The Company also added additional strategic business development and immuno-oncology expertise to its Board of Directors through the appointment of Dr. Jonathan Freeman. Dr. Freeman is an established leader with positions spanning from Senior Vice President, Head of Strategy Development and Portfolio Management at Merck KGaA to a number of senior positions at Baxter and Serono, in M&A and, Corporate and Business Development, respectively.

In addition to the expansion of our SAB and Board of Directors, Dr. Gerrit Dispersyn, Dr. Med. Sc. joined RXi as its Chief Development Officer in May 2017. Dr. Dispersyn is an accomplished leader and brings a wealth of experience in clinical, product and business development. He has held a number of senior leadership positions at Integra LifeSciences Corporation and Barrier Therapeutics.

Business Development Opportunities

RXi has developed two robust therapeutic Franchises in Dermatology and Ophthalmology that are comprised of advanced clinical programs, robust discovery assets and substantial Intellectual Property rights. RXi added to its broad patent estate with the granting of a patent from the Japan Patent Office (JPO) in Q1 207 for the composition of matter of sd-rxRNAs targeting connective tissue growth factor (CTGF) for the treatment or prevention of fibrotic disorders, including but not limited to skin fibrosis and proliferative retinopathy (Japanese Patent #: 6060071), which includes RXI-109.

The Company has an active process underway to monetize these assets which will support a return on investment for stockholders and accelerated growth in the immuno-oncology focus area.

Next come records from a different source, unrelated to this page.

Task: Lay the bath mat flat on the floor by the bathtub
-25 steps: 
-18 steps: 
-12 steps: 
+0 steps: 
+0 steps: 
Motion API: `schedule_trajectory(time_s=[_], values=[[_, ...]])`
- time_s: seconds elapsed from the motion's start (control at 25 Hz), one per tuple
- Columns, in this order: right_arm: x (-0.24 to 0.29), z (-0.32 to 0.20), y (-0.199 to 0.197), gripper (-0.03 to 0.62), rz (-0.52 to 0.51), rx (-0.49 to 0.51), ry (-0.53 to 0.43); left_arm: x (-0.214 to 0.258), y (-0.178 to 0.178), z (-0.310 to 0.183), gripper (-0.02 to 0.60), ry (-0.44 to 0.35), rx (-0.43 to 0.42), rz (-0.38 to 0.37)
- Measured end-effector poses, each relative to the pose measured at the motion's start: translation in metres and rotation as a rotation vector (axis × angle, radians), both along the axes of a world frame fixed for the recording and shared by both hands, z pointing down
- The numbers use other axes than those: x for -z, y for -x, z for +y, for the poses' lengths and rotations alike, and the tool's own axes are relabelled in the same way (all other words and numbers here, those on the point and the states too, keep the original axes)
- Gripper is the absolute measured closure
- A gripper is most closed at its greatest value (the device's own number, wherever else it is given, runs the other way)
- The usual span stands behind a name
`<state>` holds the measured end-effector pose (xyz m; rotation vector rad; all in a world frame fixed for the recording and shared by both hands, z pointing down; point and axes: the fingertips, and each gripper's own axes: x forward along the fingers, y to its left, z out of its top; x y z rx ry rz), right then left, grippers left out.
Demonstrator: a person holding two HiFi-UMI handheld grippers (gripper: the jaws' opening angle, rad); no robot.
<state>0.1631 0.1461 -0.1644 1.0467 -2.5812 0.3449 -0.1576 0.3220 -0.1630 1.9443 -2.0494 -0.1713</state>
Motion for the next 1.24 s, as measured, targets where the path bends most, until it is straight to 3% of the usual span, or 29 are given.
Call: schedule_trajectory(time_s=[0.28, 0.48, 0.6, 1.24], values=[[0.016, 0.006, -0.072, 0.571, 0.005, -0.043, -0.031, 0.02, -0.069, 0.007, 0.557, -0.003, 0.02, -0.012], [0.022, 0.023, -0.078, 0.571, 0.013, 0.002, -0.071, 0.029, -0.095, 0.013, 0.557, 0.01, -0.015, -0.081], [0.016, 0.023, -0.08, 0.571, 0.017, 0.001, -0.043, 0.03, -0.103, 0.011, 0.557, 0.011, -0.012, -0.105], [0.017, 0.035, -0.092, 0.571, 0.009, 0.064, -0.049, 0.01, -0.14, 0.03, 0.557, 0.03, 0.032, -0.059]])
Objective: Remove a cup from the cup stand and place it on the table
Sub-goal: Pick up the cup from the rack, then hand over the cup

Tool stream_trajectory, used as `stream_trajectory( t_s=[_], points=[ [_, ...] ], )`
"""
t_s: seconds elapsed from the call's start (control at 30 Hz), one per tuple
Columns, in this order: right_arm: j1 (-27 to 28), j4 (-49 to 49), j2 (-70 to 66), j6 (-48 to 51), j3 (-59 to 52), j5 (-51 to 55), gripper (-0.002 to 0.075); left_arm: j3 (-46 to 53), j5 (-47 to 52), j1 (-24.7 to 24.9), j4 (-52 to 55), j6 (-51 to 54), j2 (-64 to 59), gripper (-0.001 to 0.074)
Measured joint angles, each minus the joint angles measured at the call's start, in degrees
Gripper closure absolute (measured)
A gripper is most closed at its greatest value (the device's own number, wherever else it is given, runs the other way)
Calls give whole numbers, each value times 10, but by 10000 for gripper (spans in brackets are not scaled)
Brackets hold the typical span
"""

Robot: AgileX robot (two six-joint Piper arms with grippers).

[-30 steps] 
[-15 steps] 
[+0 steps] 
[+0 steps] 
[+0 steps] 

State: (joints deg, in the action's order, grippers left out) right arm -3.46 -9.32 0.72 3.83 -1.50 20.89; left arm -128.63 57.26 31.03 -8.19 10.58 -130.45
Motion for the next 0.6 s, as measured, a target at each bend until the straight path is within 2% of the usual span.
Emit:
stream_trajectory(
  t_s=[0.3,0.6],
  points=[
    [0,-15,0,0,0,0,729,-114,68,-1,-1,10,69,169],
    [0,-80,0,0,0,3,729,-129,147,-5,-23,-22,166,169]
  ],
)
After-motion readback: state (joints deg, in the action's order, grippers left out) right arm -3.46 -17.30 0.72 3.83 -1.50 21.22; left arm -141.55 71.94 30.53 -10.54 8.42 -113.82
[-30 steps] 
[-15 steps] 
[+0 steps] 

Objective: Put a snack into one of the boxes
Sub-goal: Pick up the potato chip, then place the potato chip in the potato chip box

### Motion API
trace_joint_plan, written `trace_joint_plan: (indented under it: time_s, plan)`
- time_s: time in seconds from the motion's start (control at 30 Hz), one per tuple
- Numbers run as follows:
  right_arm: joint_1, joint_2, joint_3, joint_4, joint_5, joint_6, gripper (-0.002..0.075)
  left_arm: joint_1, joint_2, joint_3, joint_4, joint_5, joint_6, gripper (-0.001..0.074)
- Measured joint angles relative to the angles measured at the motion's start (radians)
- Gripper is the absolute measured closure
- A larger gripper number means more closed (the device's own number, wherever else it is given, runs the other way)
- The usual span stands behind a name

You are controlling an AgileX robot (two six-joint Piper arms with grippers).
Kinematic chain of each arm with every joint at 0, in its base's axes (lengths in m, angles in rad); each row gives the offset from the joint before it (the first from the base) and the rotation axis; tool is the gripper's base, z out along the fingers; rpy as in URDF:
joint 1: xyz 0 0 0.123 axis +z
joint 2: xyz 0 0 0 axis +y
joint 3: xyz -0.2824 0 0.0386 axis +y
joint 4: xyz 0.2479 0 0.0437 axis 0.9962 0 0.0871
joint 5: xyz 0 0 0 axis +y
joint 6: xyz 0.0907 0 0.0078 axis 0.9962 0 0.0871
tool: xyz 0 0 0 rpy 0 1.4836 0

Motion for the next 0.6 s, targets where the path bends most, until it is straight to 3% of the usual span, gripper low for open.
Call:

Forward-Looking Statements

This press release contains forward-looking statements within the meaning of the Private Securities Litigation Reform Act of 1995. Forward-looking statements can be identified by words such as "intends," "believes," "anticipates," "indicates," "plans," "expects," "suggests," "may," "should," "potential," "designed to," "will" and similar references, although not all forward-looking statements contain these words. Forward-looking statements are neither historical facts

nor assurances of future performance. These statements are based only on our current beliefs, expectations and assumptions regarding the future of our business, future plans and strategies, projections, anticipated events and trends, the economy and other future conditions. Because forward-looking statements relate to the future, they are subject to inherent uncertainties, risks and changes in circumstances that are difficult to predict and many of which are outside of our control. Our actual results and financial condition may differ materially from those indicated in the forward-looking statements as a result of a number of important factors, including those identified in our most recent Annual Report on Form 10-K under the caption "Risk Factors" And in other filings the Company periodically makes with the Securities and Exchange Commission. Readers are urged to review these risk factors and to not act in reliance on any forward-looking statements, as actual results may differ from those contemplated by our forward-looking statements. RXi does not undertake to update forward-looking statements to reflect a change in its views, events or circumstances that occur after the date of this release.